Pick out the lines below that contain the string "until" and copy them all.

• • • • •

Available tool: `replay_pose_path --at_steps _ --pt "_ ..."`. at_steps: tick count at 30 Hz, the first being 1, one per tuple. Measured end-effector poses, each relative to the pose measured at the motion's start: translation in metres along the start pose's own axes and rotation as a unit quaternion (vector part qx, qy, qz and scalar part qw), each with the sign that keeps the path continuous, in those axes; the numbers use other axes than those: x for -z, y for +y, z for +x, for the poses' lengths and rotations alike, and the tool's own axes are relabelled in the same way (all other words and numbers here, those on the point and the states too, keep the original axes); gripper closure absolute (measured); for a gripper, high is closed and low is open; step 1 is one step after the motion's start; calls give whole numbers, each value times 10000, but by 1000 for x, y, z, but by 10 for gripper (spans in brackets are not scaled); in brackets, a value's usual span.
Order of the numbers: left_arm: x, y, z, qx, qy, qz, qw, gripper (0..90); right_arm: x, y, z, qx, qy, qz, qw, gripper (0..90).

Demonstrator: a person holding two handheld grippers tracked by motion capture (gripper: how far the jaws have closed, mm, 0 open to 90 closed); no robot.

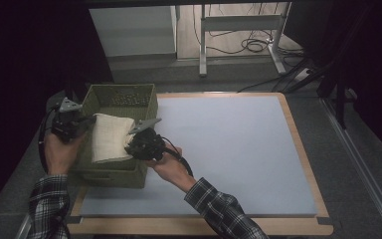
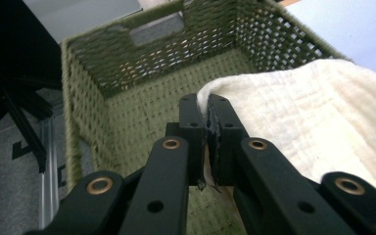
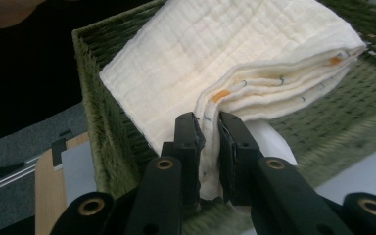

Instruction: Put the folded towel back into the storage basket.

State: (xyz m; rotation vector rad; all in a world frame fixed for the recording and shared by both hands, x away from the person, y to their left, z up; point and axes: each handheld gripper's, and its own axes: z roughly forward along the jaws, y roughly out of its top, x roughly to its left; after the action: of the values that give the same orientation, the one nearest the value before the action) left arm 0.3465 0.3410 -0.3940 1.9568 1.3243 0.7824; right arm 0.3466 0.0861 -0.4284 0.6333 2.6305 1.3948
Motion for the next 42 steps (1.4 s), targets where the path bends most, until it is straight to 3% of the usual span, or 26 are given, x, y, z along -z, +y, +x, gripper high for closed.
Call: replay_pose_path --at_steps 7,12,23,30,33,34,42 --pt "3 -15 10 68 23 99 9999 859 -23 3 17 55 74 189 9998 787" --pt "-2 -23 11 107 -73 212 9997 858 -31 -1 22 76 59 334 9994 780" --pt "-24 -30 -5 -56 -335 520 9981 853 -26 -13 26 66 -82 493 9987 778" --pt "-35 -31 -15 -290 -393 903 9947 841 -23 -15 28 56 -171 636 9978 772" --pt "-41 -30 -17 -397 -356 1108 9924 780 -24 -14 29 33 -105 664 9977 723" --pt "-41 -30 -18 -446 -270 1079 9928 713 -24 -14 29 29 -65 654 9978 667" --pt "-34 -26 -15 -289 -253 836 9958 599 -17 -10 23 71 -134 529 9985 595"
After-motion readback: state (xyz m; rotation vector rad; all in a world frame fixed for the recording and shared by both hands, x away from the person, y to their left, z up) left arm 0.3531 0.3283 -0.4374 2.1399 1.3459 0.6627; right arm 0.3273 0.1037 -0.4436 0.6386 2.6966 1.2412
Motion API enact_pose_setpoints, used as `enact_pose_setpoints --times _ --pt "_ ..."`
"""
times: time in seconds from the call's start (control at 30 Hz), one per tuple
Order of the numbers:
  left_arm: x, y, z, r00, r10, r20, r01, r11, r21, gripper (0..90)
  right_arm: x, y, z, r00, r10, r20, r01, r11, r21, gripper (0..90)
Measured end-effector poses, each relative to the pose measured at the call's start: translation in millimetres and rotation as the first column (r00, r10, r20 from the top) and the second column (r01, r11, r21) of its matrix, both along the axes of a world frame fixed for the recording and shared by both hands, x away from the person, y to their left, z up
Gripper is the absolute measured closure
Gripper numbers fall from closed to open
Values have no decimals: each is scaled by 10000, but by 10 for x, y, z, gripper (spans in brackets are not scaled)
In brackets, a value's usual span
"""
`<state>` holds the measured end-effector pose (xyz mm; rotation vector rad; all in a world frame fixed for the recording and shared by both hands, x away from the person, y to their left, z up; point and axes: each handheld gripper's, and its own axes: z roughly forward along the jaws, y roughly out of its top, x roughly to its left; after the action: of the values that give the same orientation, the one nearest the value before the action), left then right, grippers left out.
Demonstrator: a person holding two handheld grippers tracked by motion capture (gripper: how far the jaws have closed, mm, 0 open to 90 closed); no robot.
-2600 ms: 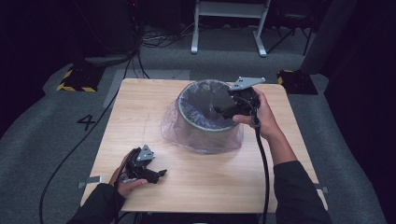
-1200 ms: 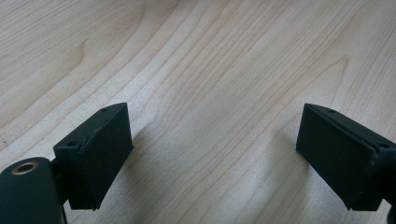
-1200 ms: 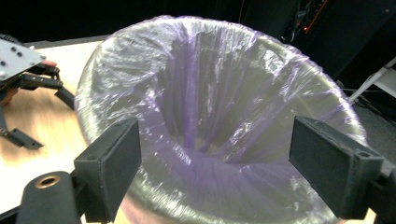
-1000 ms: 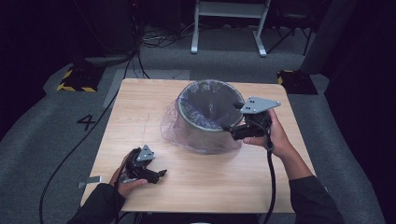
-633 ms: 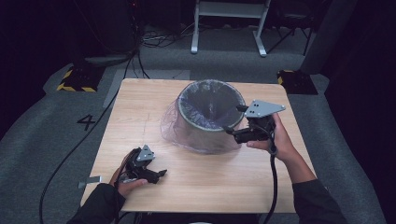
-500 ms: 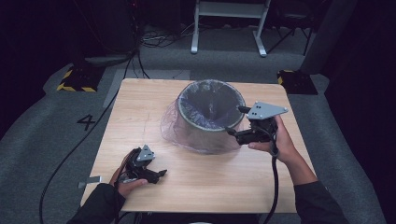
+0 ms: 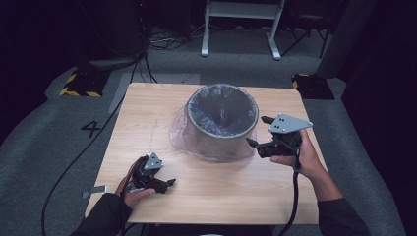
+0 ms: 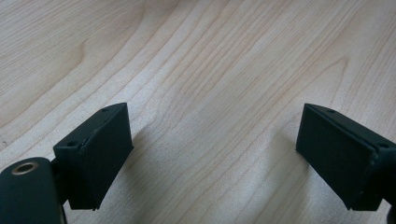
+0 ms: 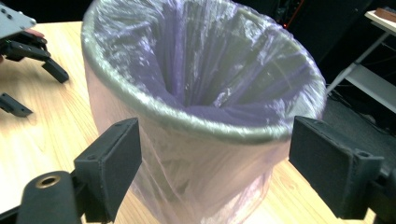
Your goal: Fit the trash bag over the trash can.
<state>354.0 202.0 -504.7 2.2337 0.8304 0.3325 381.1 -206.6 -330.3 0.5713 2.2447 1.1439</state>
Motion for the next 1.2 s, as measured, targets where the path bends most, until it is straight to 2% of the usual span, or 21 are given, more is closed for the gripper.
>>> enact_pose_setpoints --times 0.27,0.67,1.2 --pt "0 -1 0 10000 6 -2 -6 10000 -12 102 -33 -82 -52 9993 -307 226 313 9992 -259 171" --pt "-1 -1 0 10000 8 -5 -8 10000 -12 102 -19 -237 -218 9976 -685 -37 682 9962 -537 170" --pt "-1 -1 -1 10000 11 -3 -11 10000 -15 102 21 -420 -562 9893 -1201 -833 1117 9888 -989 169"
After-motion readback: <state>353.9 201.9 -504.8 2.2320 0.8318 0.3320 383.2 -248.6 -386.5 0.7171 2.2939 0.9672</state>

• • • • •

__Exercise output__.
Motion for the next 42 steps (1.4 s), targets where the path bends most, until it is straight to 3% of the usual span, or 26 are given, x, y, z along -z, +y, +x, gripper high for closed.
Motion for the next 1.2 s, as measured, targets where the path bends most, until it is straight to 2% of the usual span, or 21 are given, more is closed for the gripper.

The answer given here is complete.